Raw data =
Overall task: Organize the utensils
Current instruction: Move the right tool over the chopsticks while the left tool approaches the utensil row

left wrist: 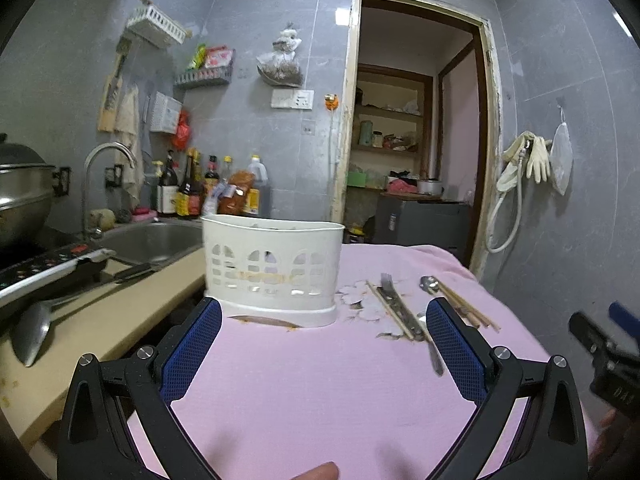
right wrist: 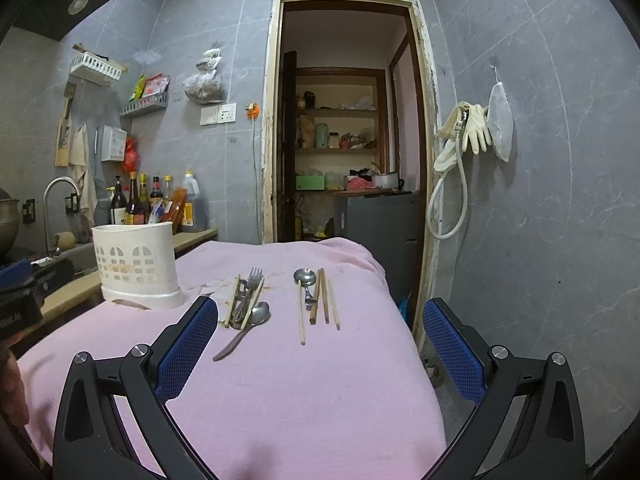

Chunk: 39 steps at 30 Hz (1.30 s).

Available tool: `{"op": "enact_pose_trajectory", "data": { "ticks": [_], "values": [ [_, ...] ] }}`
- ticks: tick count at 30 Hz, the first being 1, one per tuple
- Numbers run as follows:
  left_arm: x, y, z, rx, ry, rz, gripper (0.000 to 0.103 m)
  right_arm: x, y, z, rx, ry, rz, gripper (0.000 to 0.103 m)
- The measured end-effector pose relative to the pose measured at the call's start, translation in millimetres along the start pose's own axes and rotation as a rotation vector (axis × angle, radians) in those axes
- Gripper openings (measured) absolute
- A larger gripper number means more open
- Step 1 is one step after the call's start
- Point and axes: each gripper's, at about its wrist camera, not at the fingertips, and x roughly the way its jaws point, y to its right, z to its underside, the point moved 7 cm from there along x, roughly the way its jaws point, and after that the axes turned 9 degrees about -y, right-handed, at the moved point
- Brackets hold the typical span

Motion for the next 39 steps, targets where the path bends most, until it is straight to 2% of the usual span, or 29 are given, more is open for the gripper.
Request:
{"op": "enact_pose_trajectory", "data": {
  "ticks": [3, 11, 18, 27, 31, 33, 35, 37, 39],
  "values": [
    [13.2, 5.1, -12.6, 0.025, -0.04, 0.043, 0.1, 6.4, 5.1, -7.7, -0.006, -0.009, -0.038, 0.103],
    [42.9, 33.0, -34.4, 0.169, -0.078, 0.05, 0.1, 33.4, 18.4, -31.9, -0.054, -0.046, -0.081, 0.103],
    [76.5, 56.2, -47.0, 0.243, -0.096, 0.075, 0.1, 66.7, 39.3, -62.8, -0.06, -0.075, -0.114, 0.102],
    [132.4, 72.2, -54.8, 0.245, -0.164, 0.126, 0.1, 99.6, 51.6, -96.3, -0.084, -0.011, -0.118, 0.095],
    [157.6, 75.6, -51.1, 0.239, -0.198, 0.143, 0.099, 120.6, 56.8, -101.1, -0.046, -0.026, -0.15, 0.093],
    [170.3, 77.7, -46.9, 0.231, -0.232, 0.152, 0.093, 136.3, 59.1, -101.4, -0.024, -0.056, -0.174, 0.088],
    [184.4, 79.5, -42.8, 0.23, -0.272, 0.157, 0.087, 153.0, 61.2, -98.7, -0.006, -0.095, -0.195, 0.076],
    [199.7, 78.8, -37.8, 0.232, -0.324, 0.159, 0.08, 169.0, 64.8, -93.5, 0.011, -0.143, -0.205, 0.072],
    [213.0, 77.9, -32.2, 0.23, -0.377, 0.163, 0.065, 183.0, 69.3, -90.3, 0.031, -0.186, -0.217, 0.062]
  ]
}}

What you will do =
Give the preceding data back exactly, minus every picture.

Result of the task =
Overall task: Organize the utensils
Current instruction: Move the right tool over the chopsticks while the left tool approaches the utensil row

left wrist: 
right wrist: 

Chunk: 39 steps at 30 Hz (1.30 s).

Available tool: `{"op": "enact_pose_trajectory", "data": { "ticks": [_], "values": [ [_, ...] ] }}`
- ticks: tick count at 30 Hz, the first being 1, one per tuple
- Numbers run as follows:
  left_arm: x, y, z, rx, ry, rz, gripper (0.000 to 0.103 m)
  right_arm: x, y, z, rx, ry, rz, gripper (0.000 to 0.103 m)
- The measured end-effector pose relative to the pose measured at the call's start, translation in millimetres along the start pose's own axes and rotation as a rotation vector (axis × angle, radians) in those axes
- Gripper openings (measured) absolute
- A larger gripper number means more open
- Step 1 is one step after the call's start
- Point and axes: each gripper's, at about its wrist camera, not at the fingertips, and x roughly the way its jaws point, y to its right, z to its underside, the point moved 7 cm from there along x, roughly the way its jaws point, and after that the axes turned 9 degrees about -y, right-handed, at the moved point
- Brackets hold the typical span

Motion for the next 39 steps, targets where the path bends most, until it is straight to 2% of the usual span, or 29 are given, more is open for the gripper.
Request:
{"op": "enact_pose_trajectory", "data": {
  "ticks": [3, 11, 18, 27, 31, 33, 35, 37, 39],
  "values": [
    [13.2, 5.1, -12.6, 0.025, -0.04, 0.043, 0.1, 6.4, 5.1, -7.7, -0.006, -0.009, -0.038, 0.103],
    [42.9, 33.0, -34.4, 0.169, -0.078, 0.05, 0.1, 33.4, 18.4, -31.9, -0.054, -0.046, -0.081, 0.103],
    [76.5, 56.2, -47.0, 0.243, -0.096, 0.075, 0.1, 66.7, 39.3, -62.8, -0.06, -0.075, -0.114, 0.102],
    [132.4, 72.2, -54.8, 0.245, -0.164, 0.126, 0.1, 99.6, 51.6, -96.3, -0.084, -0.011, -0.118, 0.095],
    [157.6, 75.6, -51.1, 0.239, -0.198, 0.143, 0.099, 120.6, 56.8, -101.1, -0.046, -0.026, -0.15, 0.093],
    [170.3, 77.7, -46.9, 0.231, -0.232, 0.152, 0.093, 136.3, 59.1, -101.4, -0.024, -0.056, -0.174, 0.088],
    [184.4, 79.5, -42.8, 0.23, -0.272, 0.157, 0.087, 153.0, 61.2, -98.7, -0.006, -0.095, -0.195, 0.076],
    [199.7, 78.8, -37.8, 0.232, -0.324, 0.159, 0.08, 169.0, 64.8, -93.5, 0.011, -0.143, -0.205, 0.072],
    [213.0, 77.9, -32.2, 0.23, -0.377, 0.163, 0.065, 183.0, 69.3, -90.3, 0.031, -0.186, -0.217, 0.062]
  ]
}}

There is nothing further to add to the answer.